Advantages of implementing Microservices

💠 If any production issue happens, the team knows what happened. Therefore, it is easy to understand and diagnose issues since a team consists of 10–12 members and these members are aware of entire service.

💠 Even though it is complex, the service is isolated. So, it is just your service. Therefore, downtime is reduced through fault isolation.

💠 Services are independently scalable.

💠If the development team feels like the implemented language is not doing as expected and the framework is outdates, it is easy to migrate into another language or framework as the service does not have any dependency to other services.

💠 Saves cost as it is on demand and elastic spawning can be applied.

💠 Maintaining communication among team members becomes easy as each team can have either face-to-face communication or across different global area.

💠Restructuring team is easy and a team must include all the expertise in different area of development.

Disadvantages of implementing Microservices

♨️ As we distribute complexity, it is hard to monitor the application. (Because this is not a single application, but multiple services)

♨️ Microservices take some latency to talk to other services.

♨️ It is not easy to test since your service is isolated. It would be really hard to execute integration testing.

♨️ Should pay attention to versioning and deployment because the dependent services may affect if you change your version.

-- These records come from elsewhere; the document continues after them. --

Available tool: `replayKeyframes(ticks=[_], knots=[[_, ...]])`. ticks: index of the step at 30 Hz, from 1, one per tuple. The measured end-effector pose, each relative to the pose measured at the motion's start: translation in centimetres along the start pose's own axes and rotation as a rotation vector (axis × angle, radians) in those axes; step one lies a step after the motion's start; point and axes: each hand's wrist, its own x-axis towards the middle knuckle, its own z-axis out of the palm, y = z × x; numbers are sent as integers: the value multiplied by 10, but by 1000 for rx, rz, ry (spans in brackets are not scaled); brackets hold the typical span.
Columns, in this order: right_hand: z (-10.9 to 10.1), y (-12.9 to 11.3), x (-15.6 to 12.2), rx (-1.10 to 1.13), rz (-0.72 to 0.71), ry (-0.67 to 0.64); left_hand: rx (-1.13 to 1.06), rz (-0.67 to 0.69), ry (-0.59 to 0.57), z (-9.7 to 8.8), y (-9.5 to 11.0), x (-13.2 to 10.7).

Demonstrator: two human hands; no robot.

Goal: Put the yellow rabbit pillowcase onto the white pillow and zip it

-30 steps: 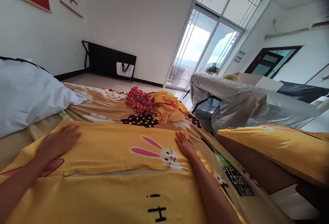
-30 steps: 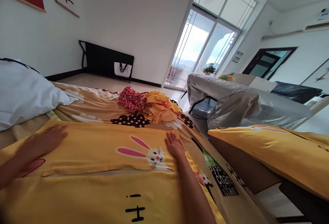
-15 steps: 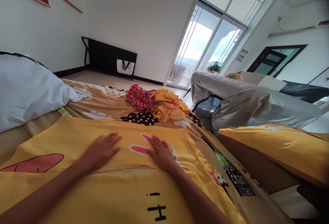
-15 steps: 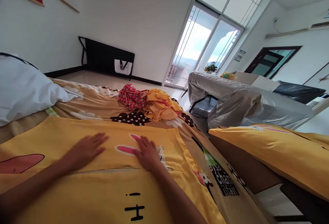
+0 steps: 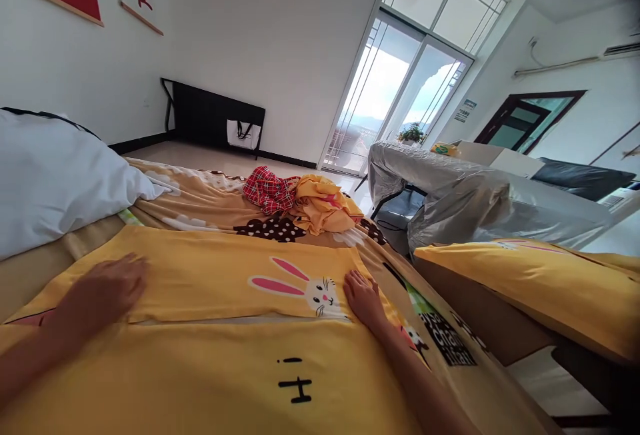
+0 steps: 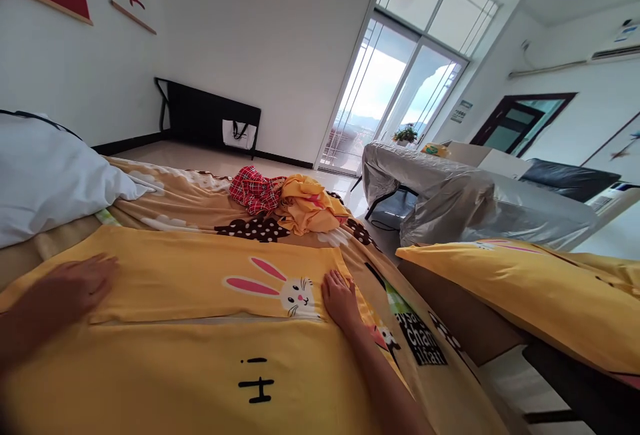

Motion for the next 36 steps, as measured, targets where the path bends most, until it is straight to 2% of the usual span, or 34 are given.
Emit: replayKeyframes(ticks=[2, 5, 7, 8, 10, 12, 17, 22, 25, 28, 30, 32, 34, 36], knots=[[-12, -36, 0, 37, -97, 24, 118, 163, -90, 1, 53, 8], [-22, -104, -8, 244, -404, -13, 51, 299, -203, 15, 128, 15], [-20, -142, -18, 353, -567, -94, -28, 341, -315, 30, 157, 15], [-17, -154, -24, 383, -603, -126, -56, 355, -344, 37, 162, 14], [-9, -166, -33, 399, -604, -148, -80, 361, -345, 49, 159, 10], [-2, -163, -37, 385, -578, -130, -75, 348, -322, 53, 144, 7], [4, -147, -38, 380, -609, -72, -53, 257, -339, 41, 108, -3], [-1, -149, -44, 442, -725, 183, -1, 164, -236, 31, 88, -24], [-7, -150, -46, 461, -861, 259, 43, 166, -188, 28, 83, -30], [-14, -150, -48, 440, -909, 299, 134, 259, -99, 22, 93, -37], [-21, -152, -58, 443, -912, 347, 198, 403, 13, 15, 111, -51], [-29, -155, -82, 451, -908, 336, 238, 578, 118, 9, 133, -76], [-33, -159, -116, 413, -953, 266, 260, 726, 182, 7, 151, -110], [-30, -160, -152, 321, -1038, 276, 282, 848, 210, 9, 154, -146]])
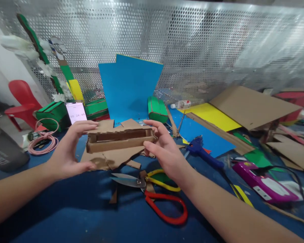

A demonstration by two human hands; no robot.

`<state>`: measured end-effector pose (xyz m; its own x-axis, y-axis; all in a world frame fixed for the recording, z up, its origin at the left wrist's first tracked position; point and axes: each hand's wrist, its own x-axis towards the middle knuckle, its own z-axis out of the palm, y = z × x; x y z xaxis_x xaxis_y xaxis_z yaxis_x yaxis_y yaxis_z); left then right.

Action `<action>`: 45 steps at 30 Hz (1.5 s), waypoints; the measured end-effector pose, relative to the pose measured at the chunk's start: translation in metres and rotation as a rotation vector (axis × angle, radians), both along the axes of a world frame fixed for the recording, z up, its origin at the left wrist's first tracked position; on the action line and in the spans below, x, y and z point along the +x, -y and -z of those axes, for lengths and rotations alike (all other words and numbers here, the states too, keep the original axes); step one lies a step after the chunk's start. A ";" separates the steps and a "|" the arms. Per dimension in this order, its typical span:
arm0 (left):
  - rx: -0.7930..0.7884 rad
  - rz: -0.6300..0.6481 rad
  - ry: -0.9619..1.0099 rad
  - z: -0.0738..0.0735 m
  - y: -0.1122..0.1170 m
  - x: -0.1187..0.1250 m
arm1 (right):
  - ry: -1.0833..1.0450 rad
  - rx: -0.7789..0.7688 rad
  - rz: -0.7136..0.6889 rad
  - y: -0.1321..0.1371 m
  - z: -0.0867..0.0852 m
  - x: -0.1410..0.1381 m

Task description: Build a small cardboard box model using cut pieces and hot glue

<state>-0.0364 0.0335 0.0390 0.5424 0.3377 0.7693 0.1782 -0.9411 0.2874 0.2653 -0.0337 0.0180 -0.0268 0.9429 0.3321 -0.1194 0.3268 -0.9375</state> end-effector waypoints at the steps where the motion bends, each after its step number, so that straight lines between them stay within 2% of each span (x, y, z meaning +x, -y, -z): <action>1: -0.009 0.011 0.014 0.004 0.000 0.000 | -0.021 -0.030 -0.030 -0.001 0.000 0.001; 6: -0.092 0.051 0.112 0.007 0.010 0.002 | -0.078 -0.163 -0.153 -0.006 0.010 0.001; 13: -0.071 -0.005 0.055 0.000 0.018 0.006 | -0.032 -0.235 -0.158 -0.017 0.027 0.005; 20: -0.070 -0.056 0.025 -0.004 0.024 0.006 | -0.080 -0.296 -0.180 -0.014 0.027 0.004; 28: -0.023 -0.016 0.074 -0.005 0.021 0.006 | -0.008 -0.235 -0.170 -0.015 0.028 0.006; 33: -0.039 -0.001 0.108 -0.003 0.018 0.007 | -0.029 -0.235 -0.216 -0.017 0.029 0.006; 41: -0.249 -0.018 0.191 0.008 0.009 0.005 | -0.042 -0.234 -0.150 -0.017 0.023 0.003; 45: -0.402 0.057 0.223 0.009 0.002 0.004 | -0.017 -0.204 -0.114 -0.015 0.013 0.005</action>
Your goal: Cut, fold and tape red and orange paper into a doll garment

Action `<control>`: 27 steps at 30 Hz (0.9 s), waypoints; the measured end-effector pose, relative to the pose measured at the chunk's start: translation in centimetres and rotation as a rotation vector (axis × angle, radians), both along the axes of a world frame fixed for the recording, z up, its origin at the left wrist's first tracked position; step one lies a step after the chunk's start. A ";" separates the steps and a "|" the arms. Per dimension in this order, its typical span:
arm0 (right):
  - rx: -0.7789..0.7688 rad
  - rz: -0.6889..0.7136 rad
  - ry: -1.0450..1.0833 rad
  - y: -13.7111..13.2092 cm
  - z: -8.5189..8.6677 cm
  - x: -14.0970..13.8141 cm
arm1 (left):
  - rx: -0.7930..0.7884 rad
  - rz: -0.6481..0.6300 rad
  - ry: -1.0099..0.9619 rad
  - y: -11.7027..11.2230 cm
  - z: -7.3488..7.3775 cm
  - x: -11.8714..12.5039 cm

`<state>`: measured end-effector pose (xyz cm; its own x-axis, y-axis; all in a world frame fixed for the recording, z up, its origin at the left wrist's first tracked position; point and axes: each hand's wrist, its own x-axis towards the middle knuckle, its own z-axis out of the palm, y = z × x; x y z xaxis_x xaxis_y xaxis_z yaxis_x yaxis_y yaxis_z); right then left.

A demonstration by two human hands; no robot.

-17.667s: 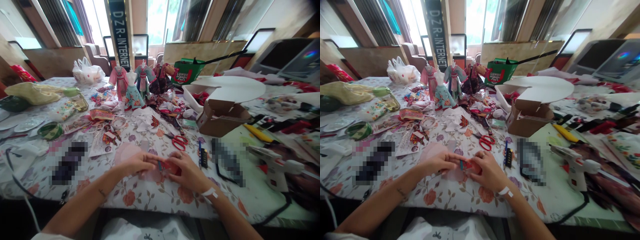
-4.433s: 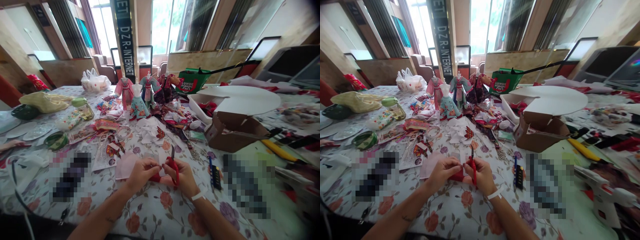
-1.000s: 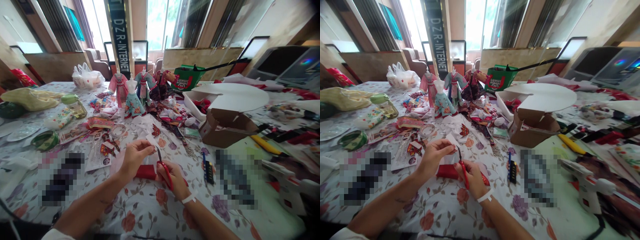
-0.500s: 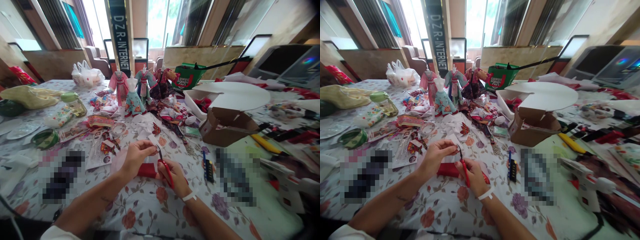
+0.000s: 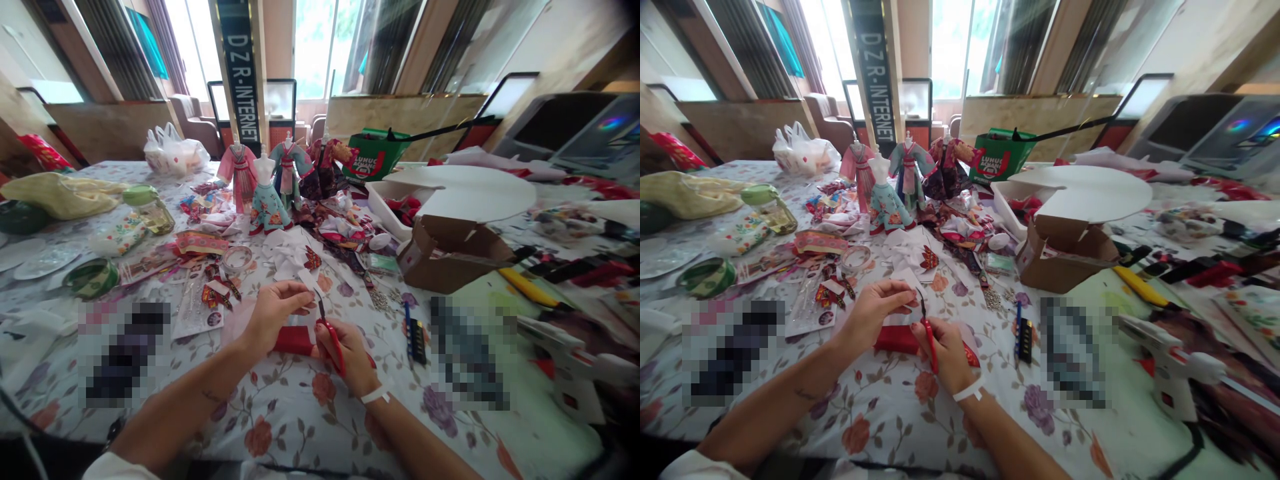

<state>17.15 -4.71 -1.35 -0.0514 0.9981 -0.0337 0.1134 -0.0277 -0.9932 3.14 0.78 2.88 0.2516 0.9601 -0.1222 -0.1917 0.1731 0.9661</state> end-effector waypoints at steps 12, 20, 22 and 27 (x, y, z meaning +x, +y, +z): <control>-0.015 0.030 -0.010 0.1 0.3 0.0 | -0.005 0.052 -0.086 1.2 -0.7 -0.6; -0.016 0.047 0.032 0.0 0.3 0.1 | 0.017 0.080 -0.106 0.5 -0.3 0.0; -0.016 0.053 0.037 0.0 0.3 0.1 | 0.018 0.081 -0.106 0.5 -0.2 0.0; -0.010 0.060 0.019 0.0 0.4 0.2 | 0.020 0.046 -0.123 0.8 -0.5 -0.3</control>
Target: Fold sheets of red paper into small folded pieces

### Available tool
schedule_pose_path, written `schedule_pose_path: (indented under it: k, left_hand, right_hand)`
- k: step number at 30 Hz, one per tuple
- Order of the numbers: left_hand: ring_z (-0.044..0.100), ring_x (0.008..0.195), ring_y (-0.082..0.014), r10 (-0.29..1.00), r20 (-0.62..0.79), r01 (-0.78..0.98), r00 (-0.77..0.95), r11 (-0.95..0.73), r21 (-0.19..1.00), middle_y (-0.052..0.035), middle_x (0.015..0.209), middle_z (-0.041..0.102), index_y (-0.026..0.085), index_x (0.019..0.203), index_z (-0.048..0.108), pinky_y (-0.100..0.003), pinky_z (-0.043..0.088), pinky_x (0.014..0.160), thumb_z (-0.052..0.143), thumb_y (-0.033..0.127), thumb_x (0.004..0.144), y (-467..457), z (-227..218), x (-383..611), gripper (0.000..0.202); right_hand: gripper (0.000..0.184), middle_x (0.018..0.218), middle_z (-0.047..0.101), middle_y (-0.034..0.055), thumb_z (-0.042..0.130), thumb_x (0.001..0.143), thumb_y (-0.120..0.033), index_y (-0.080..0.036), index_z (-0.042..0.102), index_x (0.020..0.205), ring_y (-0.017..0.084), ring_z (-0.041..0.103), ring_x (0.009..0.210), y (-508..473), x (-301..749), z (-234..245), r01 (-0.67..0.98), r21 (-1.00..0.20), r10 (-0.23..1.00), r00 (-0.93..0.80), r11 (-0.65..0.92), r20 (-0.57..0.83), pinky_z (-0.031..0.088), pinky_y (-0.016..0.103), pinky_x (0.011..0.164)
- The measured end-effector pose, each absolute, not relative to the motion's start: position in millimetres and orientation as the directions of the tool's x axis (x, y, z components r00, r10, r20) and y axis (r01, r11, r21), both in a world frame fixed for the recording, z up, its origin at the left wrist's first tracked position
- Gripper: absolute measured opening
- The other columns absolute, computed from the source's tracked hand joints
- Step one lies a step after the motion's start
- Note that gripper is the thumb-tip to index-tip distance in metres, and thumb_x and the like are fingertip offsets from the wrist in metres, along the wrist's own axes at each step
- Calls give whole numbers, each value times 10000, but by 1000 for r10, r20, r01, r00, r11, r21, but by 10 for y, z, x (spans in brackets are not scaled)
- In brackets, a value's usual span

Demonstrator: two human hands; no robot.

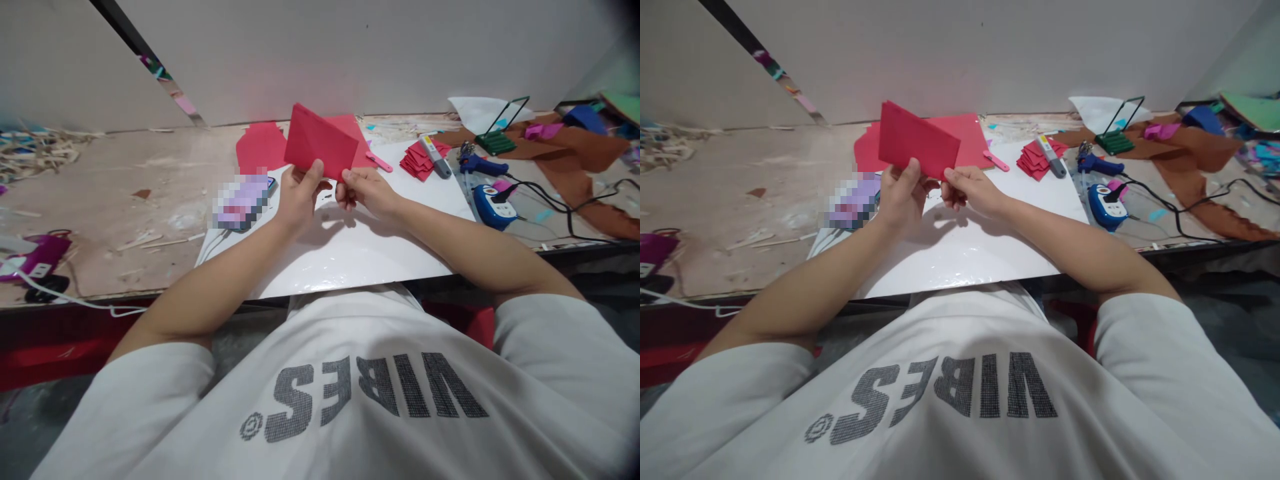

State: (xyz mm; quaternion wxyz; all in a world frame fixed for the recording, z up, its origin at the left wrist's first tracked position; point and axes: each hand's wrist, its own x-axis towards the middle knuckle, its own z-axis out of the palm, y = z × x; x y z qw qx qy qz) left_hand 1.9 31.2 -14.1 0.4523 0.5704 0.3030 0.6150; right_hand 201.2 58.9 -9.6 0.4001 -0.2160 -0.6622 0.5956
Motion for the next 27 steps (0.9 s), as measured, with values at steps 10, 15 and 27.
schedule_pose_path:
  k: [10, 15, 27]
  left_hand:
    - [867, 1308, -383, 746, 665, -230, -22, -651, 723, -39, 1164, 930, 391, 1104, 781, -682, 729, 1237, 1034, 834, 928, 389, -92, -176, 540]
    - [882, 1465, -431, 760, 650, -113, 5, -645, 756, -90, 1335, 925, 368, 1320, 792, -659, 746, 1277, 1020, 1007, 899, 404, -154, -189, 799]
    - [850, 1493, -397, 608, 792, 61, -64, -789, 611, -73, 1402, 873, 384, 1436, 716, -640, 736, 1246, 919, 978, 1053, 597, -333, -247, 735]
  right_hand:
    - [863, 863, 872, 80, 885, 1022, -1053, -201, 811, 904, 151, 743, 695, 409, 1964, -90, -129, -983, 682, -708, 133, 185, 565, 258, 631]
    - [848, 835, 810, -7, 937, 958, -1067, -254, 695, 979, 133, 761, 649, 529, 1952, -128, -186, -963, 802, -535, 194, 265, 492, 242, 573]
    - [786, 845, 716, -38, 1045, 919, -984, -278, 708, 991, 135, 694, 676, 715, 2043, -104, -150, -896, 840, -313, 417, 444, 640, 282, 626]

Differences between Monolithic and Microservices Applications

Ref: https://images.app.goo.gl/dQtMM7wwKJKWkUwQ7

Microservices Applications

💡 Concept : You build it, You own it!

✹ Services should have a dedicated goal.

✹ Services should be able to scale independently.

✹ Services should be able to maintain by a separate team. And the team has the responsibility to your application.

✹ Services should be able to implemented in any desired language.